Where a deposit has not been protected within the prescribed time, landlords must return the deposit to the tenant or face being prevented from recovering possession of the property.
At present landlords must protect a deposit with an authorised scheme within 30 days of receiving it.
If a deposit was received between 6th April 2007 and 5th April 2012 landlords were required to protect the deposit within 14 days of receipt. From 6 April 2012, the period was extended to 30 days as it is currently. It is also now the case that if the landlord received a deposit before 6 April 2007 the landlord must have protected the deposit by 24 June 2015.
The consequences of failing to do so are severe, and the court requires strict compliance. It doesn’t matter if the landlord is even a day late, the same sanctions apply. That said, the sanctions can vary dependent on the severity of the landlord’s behaviour, as explained below.
If the deposit wasn’t protected in time, a landlord will not be able to recover possession by serving a section 21 notice until they have complied with the rules. The unprotected deposit will make the notice invalid and proceedings based on it will fail.
The landlord may still be able to recover possession through section 8 notice proceedings if the relevant grounds are made out. However, there is a risk that the tenant will bring their own claim against the landlord for failure to protect the deposit in time or at all. The court may order that the landlord repay the deposit and that the landlord pay the tenant a sum of up to three times the value of the deposit. Modest breaches tend to attract a penalty of one times the deposit and more flagrant breaches up to three times the deposit.
If the section 8 notice is relying on the tenant’s rent arrears then the deposit claim could offset the rent arrears and result in the landlord being unable to rely upon the mandatory ground 8. The court might make an order on discretionary grounds, but it might not – leaving the landlord with legal costs, unpaid rent and no possession. Clearly if the tenant’s deposit claim completely extinguishes the rent arrears it is very likely that the possession claim will fail.
So what is a landlord to do? The deposit must be repaid. If the deposit is repaid, then the first sanction does not apply; the landlord will be able to serve a valid section 21 notice.
The second sanction may also become less severe – if the landlord returns the deposit to the tenant it is more likely that the court will order a lower penalty figure be paid to the tenant.
It is important to note that the landlord must be able to prove that the deposit has actually been returned to the tenant. This is not difficult if the landlord has not protected the deposit and has the tenant’s bank details; the money can be simply transferred into the tenant’s account and the bank statement will serve as evidence of payment.

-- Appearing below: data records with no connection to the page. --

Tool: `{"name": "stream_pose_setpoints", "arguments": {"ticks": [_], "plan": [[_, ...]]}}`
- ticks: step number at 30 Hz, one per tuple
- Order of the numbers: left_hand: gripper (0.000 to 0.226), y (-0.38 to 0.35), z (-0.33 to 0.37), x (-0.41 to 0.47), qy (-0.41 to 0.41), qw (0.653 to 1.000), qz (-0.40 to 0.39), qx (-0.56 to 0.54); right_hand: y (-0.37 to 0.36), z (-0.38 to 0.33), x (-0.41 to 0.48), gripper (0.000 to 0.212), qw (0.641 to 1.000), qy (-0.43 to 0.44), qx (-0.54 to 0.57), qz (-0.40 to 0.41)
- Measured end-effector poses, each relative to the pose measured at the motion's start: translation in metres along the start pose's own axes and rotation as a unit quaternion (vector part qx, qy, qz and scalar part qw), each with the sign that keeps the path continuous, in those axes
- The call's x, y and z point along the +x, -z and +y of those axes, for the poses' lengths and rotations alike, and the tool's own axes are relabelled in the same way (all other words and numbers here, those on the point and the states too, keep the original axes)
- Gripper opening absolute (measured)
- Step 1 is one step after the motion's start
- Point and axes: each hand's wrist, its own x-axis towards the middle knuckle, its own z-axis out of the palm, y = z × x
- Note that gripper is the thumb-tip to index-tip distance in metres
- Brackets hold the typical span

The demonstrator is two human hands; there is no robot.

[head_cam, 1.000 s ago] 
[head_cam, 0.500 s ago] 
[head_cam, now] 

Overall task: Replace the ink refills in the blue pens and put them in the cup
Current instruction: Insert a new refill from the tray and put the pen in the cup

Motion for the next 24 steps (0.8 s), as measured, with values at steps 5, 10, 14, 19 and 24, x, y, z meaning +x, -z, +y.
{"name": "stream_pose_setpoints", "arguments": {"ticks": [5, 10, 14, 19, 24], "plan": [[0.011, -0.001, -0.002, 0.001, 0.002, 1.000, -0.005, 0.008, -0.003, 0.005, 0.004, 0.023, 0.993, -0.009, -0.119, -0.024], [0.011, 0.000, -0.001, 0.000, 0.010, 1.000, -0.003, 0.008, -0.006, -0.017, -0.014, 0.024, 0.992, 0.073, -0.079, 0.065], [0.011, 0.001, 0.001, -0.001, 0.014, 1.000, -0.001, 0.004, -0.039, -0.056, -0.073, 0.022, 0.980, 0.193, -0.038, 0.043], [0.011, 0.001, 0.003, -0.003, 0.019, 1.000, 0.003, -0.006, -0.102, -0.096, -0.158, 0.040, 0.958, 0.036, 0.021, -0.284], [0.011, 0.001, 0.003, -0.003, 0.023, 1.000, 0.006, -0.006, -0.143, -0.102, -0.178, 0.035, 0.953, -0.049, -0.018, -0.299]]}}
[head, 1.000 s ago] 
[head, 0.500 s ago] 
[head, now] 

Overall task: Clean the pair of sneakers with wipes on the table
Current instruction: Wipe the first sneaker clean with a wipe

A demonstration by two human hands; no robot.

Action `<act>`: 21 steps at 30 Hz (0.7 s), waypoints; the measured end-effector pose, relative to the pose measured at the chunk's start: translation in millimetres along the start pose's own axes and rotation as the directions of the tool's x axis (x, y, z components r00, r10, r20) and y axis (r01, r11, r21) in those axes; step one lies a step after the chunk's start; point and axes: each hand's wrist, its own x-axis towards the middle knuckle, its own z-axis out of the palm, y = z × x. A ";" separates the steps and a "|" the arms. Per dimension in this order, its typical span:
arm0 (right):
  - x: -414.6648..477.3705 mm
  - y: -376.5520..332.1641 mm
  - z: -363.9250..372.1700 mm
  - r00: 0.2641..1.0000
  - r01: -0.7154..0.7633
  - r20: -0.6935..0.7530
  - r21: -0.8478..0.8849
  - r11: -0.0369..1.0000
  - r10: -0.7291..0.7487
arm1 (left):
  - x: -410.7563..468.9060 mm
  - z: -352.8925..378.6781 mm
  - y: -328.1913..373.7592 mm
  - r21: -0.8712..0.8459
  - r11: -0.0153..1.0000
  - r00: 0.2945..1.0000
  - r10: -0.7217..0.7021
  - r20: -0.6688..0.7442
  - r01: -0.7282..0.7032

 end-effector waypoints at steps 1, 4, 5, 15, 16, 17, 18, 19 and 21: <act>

If the deposit is protected within a scheme late, the landlord must make a request to the specific deposit protection scheme for the deposit be returned. The scheme’s procedure must be used: the landlord cannot use their own funds to repay an amount equivalent to the deposit. The difficulty in this scenario is that the tenant can evade the return of the deposit via the scheme and until the scheme confirms that the deposit has been repaid to the tenant, the landlord will not be able to serve a valid section 21 notice. This may mean that it is impossible to recover possession using the section 21 procedure. The landlord will either have to take the risk of relying on section 8 proceedings or wait for the tenant to leave voluntarily.
The necessary information prescribed by the deposit scheme the landlord is using must also be served on the tenant within the timescales set out above.
Failure to serve the prescribed information will also result in the landlord being unable to serve a section 21 Notice. However, unlike with protecting the deposit, the landlord is able to simply resolve this problem by serving the prescribed information before the section 21 notice is served.
The monetary penalties for failing to protect a deposit properly are also applicable to failure to serve the prescribed information. However, it is likely that any penalty will be at the lower end of the scale as this failure is a more modest breach.